2005: The Year in Anarchy
By Crispin Sartwell
Every year since 1648 has
been a bad year for us, the anarchists. That was the year of the Peace of
Westphalia, establishing the modern European nation-state. Since then history
has been a long strange power trip: colonization, wars of incredible
destructiveness, genocides: all the happy results of handing unlimited power of
taxation and the wondrous weaponry that goes with it to human beings.
Government separates the world into two sorts of
people: those who long above all else to subordinate other people and those who
long above all else to be subordinated by other people. The only folks who
don't fall into either of these categories are us, the anarchists. By the
beginning of 2005 there were six of us left.
And 2005 was especially bad for us, the
anarchists: easily the worst since the fall of communism. All over the world
and in New Orleans, people blamed their problems on "failed states,"
i.e. on insufficient oppression.
The United States bestrode the world like a
brain-numb colossus, and reached a degree of authoritarianism that is the
highest in its history. Our beloved government discovered and explored the
universal human enthusiasm for internment without trial, torture, and universal
surveillance, modeling its new form of government on the charming statecraft of
Augusto Pinochet.
Vlad Putin continued this year to write all the
stories appearing in all the newspapers and magazines in Russian, to jail his
opponents, and to slaughter the last few Chechens. The rest of the world's
governments, as you can well imagine, greeted these developments with
enthusiasm.
The Chinese state, just to prove that it's
still a true People's Republic, fired on dissatisfied peasants and repressed
unhappy old women, while hiring American internet companies to prohibit their
people from Googling "liberty."
Officials of the New Iraq continued the happy
traditions of the Old Iraq, flaying dissidents and calling it democracy.
The government of Iran lurched into holocaust
denial, nuclear armament, and other premonitions of genocide.
In short, a bad year for us, the anarchists. But
there was some encouraging news as well.
The more moronic and counter-productive state
power appears, the more obvious the need for immediate, complete anarchy.

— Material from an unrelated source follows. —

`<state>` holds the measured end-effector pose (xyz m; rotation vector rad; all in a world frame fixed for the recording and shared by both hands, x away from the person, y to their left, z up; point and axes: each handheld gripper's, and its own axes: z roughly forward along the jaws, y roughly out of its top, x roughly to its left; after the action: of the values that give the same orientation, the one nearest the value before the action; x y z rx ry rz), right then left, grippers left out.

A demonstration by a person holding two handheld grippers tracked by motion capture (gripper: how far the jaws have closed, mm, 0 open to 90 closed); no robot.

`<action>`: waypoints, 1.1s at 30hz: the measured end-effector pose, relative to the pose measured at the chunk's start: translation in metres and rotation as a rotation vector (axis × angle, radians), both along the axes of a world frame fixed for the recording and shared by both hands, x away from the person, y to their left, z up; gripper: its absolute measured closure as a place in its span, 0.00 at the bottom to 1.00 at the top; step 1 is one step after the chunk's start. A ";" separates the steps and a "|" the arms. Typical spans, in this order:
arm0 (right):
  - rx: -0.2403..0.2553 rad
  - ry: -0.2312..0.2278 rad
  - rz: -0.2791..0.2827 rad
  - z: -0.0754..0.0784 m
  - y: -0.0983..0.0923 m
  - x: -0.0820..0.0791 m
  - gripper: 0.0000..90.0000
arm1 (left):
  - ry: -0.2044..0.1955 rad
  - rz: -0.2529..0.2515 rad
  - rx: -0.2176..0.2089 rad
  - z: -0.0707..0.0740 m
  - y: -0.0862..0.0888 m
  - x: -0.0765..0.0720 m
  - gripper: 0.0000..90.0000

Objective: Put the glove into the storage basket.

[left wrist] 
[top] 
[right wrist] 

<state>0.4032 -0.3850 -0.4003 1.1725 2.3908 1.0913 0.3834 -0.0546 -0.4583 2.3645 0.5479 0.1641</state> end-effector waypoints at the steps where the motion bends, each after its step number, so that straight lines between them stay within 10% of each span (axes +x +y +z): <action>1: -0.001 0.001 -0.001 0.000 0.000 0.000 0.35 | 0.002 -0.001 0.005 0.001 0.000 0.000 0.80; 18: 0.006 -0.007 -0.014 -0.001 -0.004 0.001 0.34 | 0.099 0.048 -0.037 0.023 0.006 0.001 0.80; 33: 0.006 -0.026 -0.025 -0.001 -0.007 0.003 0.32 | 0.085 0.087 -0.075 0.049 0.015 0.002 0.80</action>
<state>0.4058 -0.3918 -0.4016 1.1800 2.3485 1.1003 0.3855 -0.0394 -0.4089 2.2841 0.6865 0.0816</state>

The
public housing programs of New Orleans and the nimbleness of FEMA were
demonstrations, if further demonstrations could possibly be needed, that all
government should hang itself this afternoon to avoid further embarrassment.
However, some perverse enthusiasts for
hierarchy managed to conclude from such events that what we need is "more
effective government," government capable of preventing natural disaster,
curing the scourges of American poverty and racial division, and sending
everyone large checks all the time. We, the anarchists, note that these are
precisely the arguments that gave us public housing and FEMA in the first
place, and we hope that 2006 brings these enthusiasts what they deserve.
One undeniably encouraging development: in its desire
to saturate every aspect of the life of every person entirely, the American
government continued a cycle of deficit spending so extreme as to constitute an
infinite abyss, a yawning pit into which everyone will one day tumble screaming
and fall, fall forever. Except us, the anarchists.
Scooter Libby got caught this year.
And one thing that is extremely encouraging
every year: there was no sign of an emerging world state, as the United Nations
continued to be snickered at by all human beings the world over.
What will 2006 bring for us, the
anarchists? Prediction: a horde of liberty-loving berserkers in styling-salon
dreadlocks will sweep implacably down from the Shenandoah National Park and
sack Washington D.C..!
The long nightmare of human enslavement to state
power will be over! Or, maybe that will have to wait for 2007.